I was raised by a Jehovah's Witness elder. My family converted from Catholicism when I was just three. Being a JW was all I ever knew. And to be a JW of the 1960s, 1970s, and part of the 1980s was horrific. I knew what it felt like to be a target of ridicule, hate, and even violence. I was about 8 years old when I was first threatened with a gun. I was going door-to-door with my father on a Saturday morning. We woke a man who, as I remember, smelled like alcohol. I was terrified.
As a child, I had no choice about my religion: yet, time after time, we faced threats on Saturday mornings when we preached. We were verbally assaulted, physically threatened, and faced chronic disenfranchisement even by the systems that are intended to protect children.
For example, in third grade, Mrs. Brewster at Melvin E Sine School made me stand in front of the class and tell them that I was a "heathen" who didn't believe in Jesus because I didn't celebrate Christmas. In 6th grade, Mr. Jones made me do the "Chinese chair" in front of the class because my parents would not allow me to remain in the classroom for the pledge of allegiance. I was unpatriotic and he punished and castigated me every chance he found. I was so frightened one day that I urinated on myself. Many of the children hated and scoffed at me: the rest jeered and feared me: I was different. I hated going to school.
When I was about 12, we moved to a new neighborhood and I met a girl I really liked at school. I talked my parents into allowing me to go and play at her house. When I arrived there, on the door was a huge sign in all capital letters. I will never ever forget how that sign made me feel: NO JEHOVAH'S WITNESSES. These are only a few examples of my first hand knowledge of hatred, bigotry, and oppression. High school was worse if you can imagine: the judgment and oppression by teachers, administrators, and some other students was unbearable. I was beaten up twice: once as a freshman by four seniors in the indignity of the bathroom for being a "little freak" who didn't celebrate birthdays or Christmas. I had physicians mock my religion, calling my parents "child abusers" who "didn't love their daughter" (in front of me) for refusing to sign permission for a blood transfusion in preparation for a surgery I needed when I was 15.

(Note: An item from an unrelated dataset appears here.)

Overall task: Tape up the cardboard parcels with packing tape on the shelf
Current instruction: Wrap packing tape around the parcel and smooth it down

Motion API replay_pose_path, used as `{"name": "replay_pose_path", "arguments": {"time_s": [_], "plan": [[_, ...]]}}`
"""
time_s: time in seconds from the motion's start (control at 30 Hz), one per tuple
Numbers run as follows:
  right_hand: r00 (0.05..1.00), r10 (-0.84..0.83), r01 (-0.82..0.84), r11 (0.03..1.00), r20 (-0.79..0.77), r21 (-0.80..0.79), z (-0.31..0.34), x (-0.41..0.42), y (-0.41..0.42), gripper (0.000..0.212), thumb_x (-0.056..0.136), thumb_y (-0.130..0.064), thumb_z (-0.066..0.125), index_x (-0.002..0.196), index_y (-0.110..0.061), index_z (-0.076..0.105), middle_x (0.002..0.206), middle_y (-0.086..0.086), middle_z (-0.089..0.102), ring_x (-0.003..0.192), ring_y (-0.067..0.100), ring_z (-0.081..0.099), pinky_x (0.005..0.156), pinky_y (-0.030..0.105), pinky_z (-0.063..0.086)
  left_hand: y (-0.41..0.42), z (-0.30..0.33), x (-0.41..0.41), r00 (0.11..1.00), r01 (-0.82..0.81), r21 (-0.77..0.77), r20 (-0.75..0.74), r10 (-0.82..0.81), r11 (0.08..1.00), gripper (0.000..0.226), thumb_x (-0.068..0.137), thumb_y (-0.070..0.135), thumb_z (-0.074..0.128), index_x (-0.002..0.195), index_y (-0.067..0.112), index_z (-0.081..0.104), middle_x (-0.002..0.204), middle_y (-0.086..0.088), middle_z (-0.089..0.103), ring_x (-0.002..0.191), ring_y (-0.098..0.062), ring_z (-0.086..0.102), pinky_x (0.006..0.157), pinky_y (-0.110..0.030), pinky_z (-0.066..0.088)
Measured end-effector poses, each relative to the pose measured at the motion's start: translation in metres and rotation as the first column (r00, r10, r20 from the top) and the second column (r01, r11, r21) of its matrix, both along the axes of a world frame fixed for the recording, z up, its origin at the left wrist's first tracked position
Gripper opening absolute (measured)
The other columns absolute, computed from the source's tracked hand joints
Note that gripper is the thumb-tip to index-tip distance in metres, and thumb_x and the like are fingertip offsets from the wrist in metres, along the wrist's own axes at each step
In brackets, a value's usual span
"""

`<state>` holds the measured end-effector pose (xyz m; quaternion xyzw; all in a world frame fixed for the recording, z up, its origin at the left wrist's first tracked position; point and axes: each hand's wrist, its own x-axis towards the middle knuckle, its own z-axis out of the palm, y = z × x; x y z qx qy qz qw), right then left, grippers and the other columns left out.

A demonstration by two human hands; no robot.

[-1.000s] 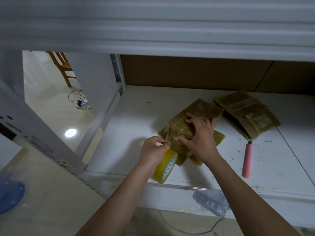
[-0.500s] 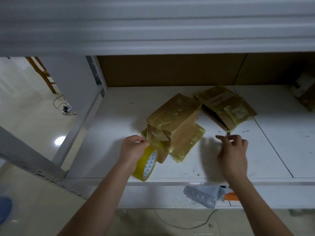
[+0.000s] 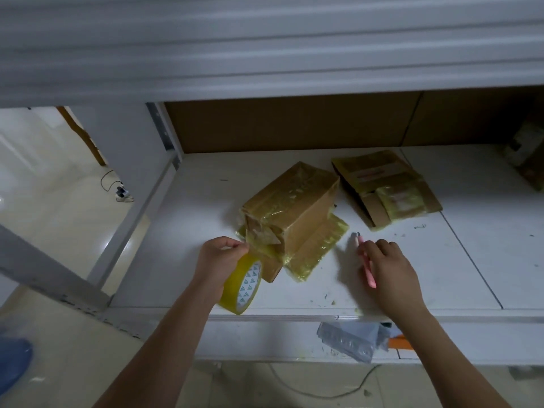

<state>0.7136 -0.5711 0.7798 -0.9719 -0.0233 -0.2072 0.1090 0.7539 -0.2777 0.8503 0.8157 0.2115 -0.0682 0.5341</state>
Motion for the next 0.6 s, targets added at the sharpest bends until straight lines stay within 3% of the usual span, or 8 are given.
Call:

For 15 years, that I can remember, I was psychologically abused and physically threatened and harmed for being a JW. It is a scar that will remain with me until I am dead. Even today, when I see a meme mocking JWs, my heart hurts because I remember the pain of that shame and hatred. Words, as well as physical threats, can be used as violence against others. And it should not be sanctioned nor given a platform.
Don't get me wrong: I'm no fan of the religion itself now. Much of the trauma and agony I felt in childhood was born of the radical beliefs and practices. But, I have known the pain of what "otherizing" does to a person's heart.
Meanwhile, around the world, JWs have been systematically annihilated, put to death, tortured, and jailed for their pacifism. In Malawi in the 1970s, for example, JWs were collected and jailed; some sentenced to death. Hitler also targeted JWs, amongst others besides Jews, during the Holocaust: they were identified by their purple stars.
We must stop hating, oppressing, and imperializing people who are different from us, whether it is due to their skin color, their ethnicity, their able-bodiedness, their religious practices, their economic status, their region, their sex, gender, or choice of love, their experiential culture, and any other perceived differences (and frankly, their species). We must break down the systems that enable such otherizing. We must grow beyond these things. We must evolve or we are all doomed.
We can do that by confronting the most uncomfortable, painful, and terrifying aspect of being alive: one day, we will all die and those we love will all die.
And this thing that we have in common is so much more than our superficial differences.
We "otherize" because we fear: We fear those different from us, we fear our own mortal impotence, and we fear the illusion of control: these fears loop right back to our fear of death or mortality salience (Becker, 1972). We use differences - and otherizing- to distract from this ultimate terror over every fragile and fleeting moment of breath. Yet, when we confront and absorb the ultimate angst of mortality that faces us all, we can experience Oneness. And in Oneness, these otherizing variables dissipate and we all are just beings trying to make sense of a temporary life and endure the suffering of ephemerality and loss.
We are beings who will all face death, the "great equalizer" as Anna Quindlen so rightfully said. There is no room for hate in action, hate in speech, hate in thought. What an utter waste of this gift called life.
There is no room for otherizing- for the foisting of evil and hatred and violence against others- in an awake, authentic, and compassionate heart or in an awake, authentic, and compassionate society. Practice ahimsa.